*Your assignment*
Using the data below, gather each line that includes the word "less".

(The data Opens)

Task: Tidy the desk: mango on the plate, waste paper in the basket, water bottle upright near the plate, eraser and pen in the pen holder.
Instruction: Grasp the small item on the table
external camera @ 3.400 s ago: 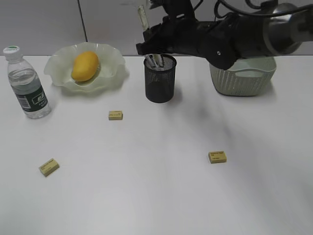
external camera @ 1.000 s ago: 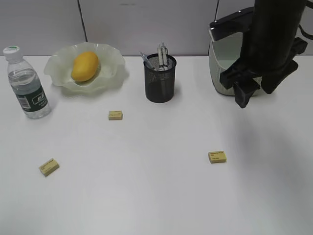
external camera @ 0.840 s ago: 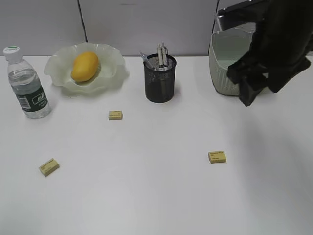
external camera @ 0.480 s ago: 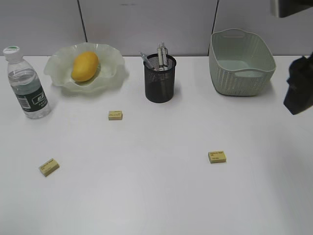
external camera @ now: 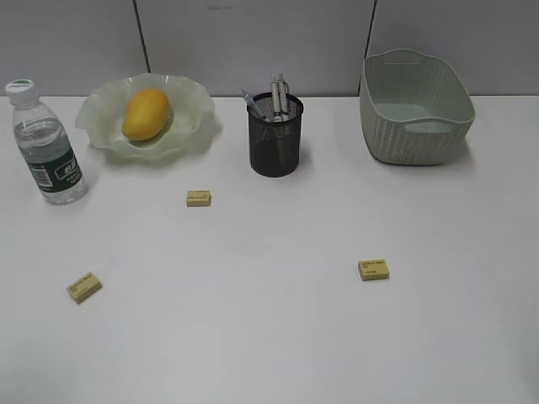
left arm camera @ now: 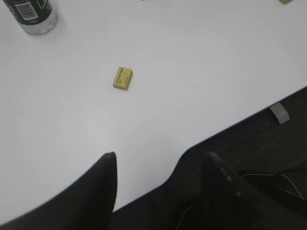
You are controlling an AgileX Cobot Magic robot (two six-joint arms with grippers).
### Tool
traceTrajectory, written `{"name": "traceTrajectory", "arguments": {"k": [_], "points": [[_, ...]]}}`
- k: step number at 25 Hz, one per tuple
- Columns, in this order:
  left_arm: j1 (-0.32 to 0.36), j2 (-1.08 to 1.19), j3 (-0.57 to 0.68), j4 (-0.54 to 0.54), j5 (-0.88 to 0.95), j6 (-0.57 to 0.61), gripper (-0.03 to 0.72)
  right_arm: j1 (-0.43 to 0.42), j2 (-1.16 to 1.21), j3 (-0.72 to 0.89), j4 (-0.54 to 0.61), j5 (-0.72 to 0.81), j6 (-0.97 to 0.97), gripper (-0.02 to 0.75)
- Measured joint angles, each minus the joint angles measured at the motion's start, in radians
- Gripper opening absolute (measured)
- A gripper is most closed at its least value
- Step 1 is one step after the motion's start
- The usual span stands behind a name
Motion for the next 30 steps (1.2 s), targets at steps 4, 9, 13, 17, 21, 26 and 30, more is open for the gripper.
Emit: {"name": "traceTrajectory", "arguments": {"k": [4, 9, 13, 17, 21, 26, 30], "points": [[0.000, 0.000, 0.000, 0.000, 0.000, 0.000, 0.432, 0.000, -0.172, 0.118, 0.004, -0.004, 0.005, 0.510], [0.000, 0.000, 0.000, 0.006, -0.001, 0.000, 0.432, 0.000, -0.365, 0.194, 0.011, 0.019, 0.018, 0.510], [0.000, 0.024, 0.000, 0.054, -0.003, 0.000, 0.432, 0.000, -0.495, 0.197, 0.013, 0.028, 0.021, 0.510], [0.000, 0.111, -0.013, 0.094, -0.035, 0.000, 0.432, 0.000, -0.567, 0.215, 0.013, 0.057, 0.035, 0.510], [0.000, 0.235, -0.053, 0.107, -0.122, 0.001, 0.432, 0.000, -0.577, 0.234, 0.013, 0.072, 0.051, 0.510], [0.000, 0.471, -0.112, 0.108, -0.158, 0.001, 0.432, 0.000, -0.577, 0.235, 0.013, 0.072, 0.055, 0.510], [0.000, 0.688, -0.168, 0.108, -0.151, 0.007, 0.432, 0.000, -0.577, 0.235, 0.012, 0.072, 0.055, 0.510]]}}
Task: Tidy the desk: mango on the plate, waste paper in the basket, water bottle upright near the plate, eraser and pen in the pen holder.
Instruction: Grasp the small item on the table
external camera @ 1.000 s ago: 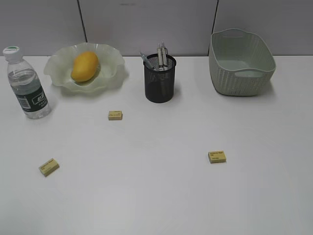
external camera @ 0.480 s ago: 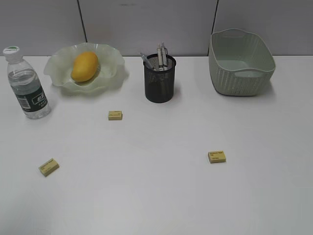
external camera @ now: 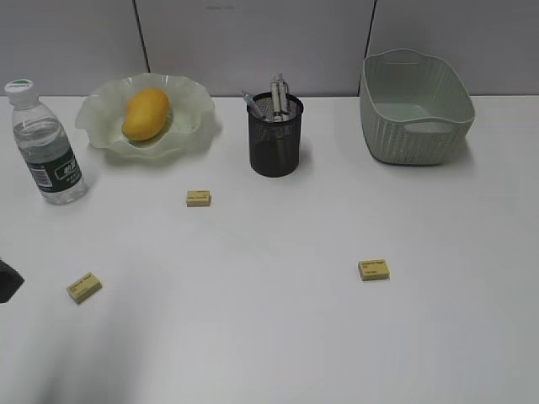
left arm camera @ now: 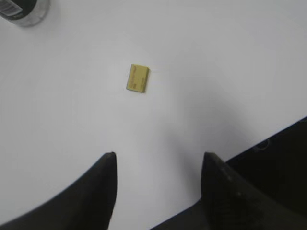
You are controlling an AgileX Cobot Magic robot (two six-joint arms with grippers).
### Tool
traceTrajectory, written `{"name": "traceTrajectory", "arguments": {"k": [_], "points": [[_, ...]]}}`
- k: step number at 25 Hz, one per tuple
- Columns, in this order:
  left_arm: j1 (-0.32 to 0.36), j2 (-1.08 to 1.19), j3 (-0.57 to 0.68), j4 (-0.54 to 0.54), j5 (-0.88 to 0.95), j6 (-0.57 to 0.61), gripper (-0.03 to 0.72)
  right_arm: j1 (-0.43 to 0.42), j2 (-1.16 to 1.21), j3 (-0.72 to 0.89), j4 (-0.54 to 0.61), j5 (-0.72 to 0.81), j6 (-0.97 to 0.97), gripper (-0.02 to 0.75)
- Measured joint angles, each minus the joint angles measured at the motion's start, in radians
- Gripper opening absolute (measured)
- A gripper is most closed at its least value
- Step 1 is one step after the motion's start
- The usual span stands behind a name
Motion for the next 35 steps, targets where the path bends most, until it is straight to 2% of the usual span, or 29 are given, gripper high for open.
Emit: {"name": "traceTrajectory", "arguments": {"k": [8, 13, 17, 20, 35], "points": [[0.011, 0.336, -0.138, -0.013, 0.022, 0.108, 0.450, 0.000, 0.000, 0.000, 0.000, 0.000, 0.002, 0.510], [0.108, 0.479, -0.208, -0.077, 0.023, 0.199, 0.518, 0.000, 0.000, 0.000, 0.000, 0.000, 0.003, 0.502], [0.203, 0.569, -0.249, -0.119, 0.015, 0.255, 0.530, 0.000, -0.001, 0.000, 0.000, 0.000, 0.003, 0.487], [0.237, 0.624, -0.274, -0.124, -0.005, 0.274, 0.531, 0.000, -0.001, 0.000, 0.000, -0.001, 0.003, 0.483], [0.240, 0.840, -0.309, -0.126, -0.116, 0.287, 0.496, 0.000, -0.002, 0.000, 0.000, -0.001, 0.003, 0.479]]}}
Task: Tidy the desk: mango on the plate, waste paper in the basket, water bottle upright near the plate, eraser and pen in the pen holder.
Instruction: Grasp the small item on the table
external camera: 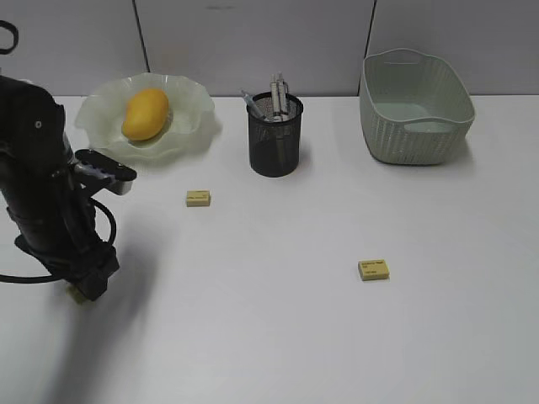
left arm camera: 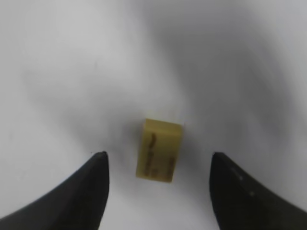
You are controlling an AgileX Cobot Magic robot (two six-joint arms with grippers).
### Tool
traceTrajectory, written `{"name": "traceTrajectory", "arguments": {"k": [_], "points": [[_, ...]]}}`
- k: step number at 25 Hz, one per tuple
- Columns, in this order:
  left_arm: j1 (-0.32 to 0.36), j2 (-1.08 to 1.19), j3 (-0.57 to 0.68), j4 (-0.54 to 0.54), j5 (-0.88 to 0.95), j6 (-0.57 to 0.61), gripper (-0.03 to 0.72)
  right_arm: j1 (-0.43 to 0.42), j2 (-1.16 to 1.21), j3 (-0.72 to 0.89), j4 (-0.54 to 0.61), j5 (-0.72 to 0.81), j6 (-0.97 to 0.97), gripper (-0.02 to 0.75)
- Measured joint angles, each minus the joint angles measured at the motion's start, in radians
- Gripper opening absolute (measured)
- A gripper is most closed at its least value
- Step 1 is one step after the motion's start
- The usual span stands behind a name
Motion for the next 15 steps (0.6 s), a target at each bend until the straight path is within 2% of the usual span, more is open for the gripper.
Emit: {"name": "traceTrajectory", "arguments": {"k": [9, 12, 15], "points": [[0.001, 0.069, -0.005, -0.002, -0.053, 0.000, 0.439, 0.000, 0.000, 0.000, 0.000, 0.000, 0.000, 0.478], [0.001, 0.069, -0.007, -0.006, -0.051, 0.000, 0.367, 0.000, 0.000, 0.000, 0.000, 0.000, 0.000, 0.478], [0.001, 0.070, -0.008, -0.008, -0.061, 0.000, 0.253, 0.000, 0.000, 0.000, 0.000, 0.000, 0.000, 0.478]]}}
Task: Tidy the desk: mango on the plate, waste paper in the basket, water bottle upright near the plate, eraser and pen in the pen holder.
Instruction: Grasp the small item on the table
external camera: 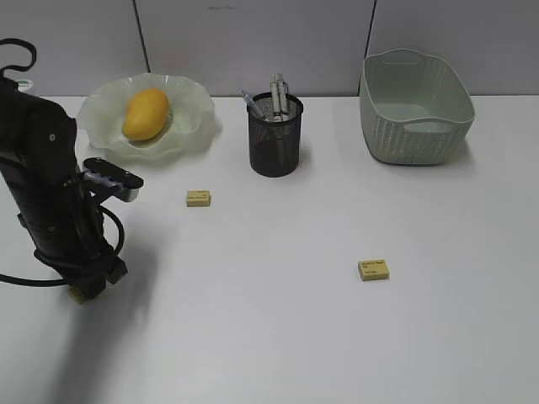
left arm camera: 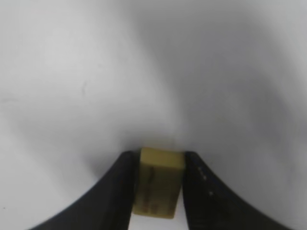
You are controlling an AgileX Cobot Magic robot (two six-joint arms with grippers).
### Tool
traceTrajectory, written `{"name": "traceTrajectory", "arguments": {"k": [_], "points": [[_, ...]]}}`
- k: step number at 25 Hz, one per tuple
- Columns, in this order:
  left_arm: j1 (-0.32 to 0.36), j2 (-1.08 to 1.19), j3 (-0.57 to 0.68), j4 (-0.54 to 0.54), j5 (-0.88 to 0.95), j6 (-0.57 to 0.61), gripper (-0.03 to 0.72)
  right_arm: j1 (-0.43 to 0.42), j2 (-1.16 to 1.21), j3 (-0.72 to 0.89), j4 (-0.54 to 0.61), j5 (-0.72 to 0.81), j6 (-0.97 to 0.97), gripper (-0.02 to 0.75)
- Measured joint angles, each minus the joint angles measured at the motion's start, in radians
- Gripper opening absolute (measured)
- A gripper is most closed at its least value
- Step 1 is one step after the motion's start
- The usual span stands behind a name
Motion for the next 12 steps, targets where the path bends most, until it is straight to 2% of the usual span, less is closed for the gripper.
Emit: {"name": "traceTrajectory", "arguments": {"k": [2, 12], "points": [[0.000, 0.000, -0.002, 0.000, 0.007, 0.000, 0.206, 0.000, 0.000, 0.000, 0.000, 0.000, 0.000, 0.478], [0.001, -0.025, 0.000, -0.035, 0.019, 0.000, 0.204, 0.000, 0.000, 0.000, 0.000, 0.000, 0.000, 0.478]]}}
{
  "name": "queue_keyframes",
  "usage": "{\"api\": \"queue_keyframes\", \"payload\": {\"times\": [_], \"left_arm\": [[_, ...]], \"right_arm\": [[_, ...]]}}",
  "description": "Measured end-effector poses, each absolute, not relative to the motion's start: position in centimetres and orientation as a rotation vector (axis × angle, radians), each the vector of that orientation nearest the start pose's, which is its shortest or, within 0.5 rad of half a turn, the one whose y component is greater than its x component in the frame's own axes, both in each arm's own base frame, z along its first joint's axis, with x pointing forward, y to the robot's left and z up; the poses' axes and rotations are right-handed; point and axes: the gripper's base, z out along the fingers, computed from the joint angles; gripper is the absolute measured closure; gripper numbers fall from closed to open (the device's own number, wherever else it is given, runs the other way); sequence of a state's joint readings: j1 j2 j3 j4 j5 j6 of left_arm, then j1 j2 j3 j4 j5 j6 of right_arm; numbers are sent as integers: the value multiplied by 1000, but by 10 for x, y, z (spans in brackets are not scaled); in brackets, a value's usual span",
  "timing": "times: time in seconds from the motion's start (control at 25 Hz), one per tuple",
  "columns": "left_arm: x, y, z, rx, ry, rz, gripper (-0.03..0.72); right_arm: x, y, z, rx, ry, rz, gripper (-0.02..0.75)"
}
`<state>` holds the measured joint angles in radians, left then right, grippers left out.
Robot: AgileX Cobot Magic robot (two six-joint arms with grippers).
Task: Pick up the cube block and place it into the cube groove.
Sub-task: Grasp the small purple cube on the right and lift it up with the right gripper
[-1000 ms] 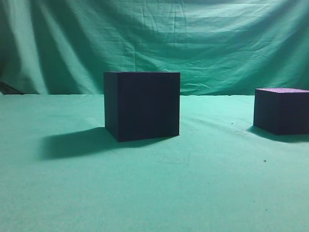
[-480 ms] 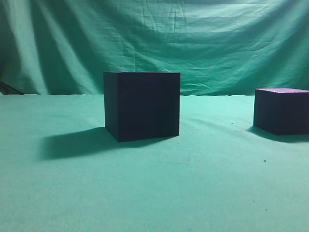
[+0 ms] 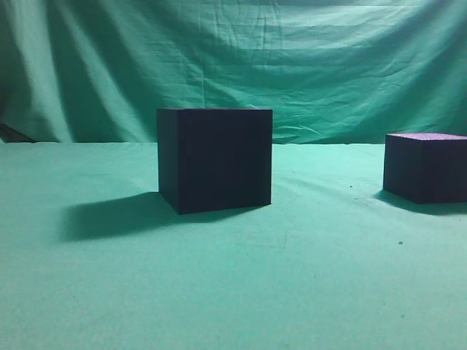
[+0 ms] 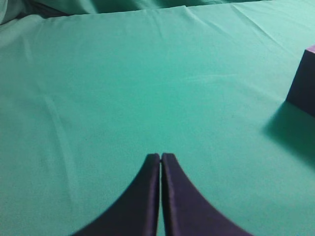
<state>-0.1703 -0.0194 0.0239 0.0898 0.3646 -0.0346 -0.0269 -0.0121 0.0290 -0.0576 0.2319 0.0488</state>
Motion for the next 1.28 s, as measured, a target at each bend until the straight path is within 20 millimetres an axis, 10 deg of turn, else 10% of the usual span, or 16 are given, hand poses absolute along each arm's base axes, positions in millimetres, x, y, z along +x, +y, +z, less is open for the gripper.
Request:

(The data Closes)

*Output for this task*
Motion for the next 12 steps, targets where the path bends most, until it is straight to 2% of the usual span, less is closed for the gripper.
Motion for the next 1.28 s, as measured, a target at each bend until the straight path is within 20 millimetres an axis, 10 deg of turn, else 10% of the usual span, or 16 are given, hand poses absolute along each arm's base axes, positions in millimetres, x, y, z along +x, +y, +z, less is open for the gripper.

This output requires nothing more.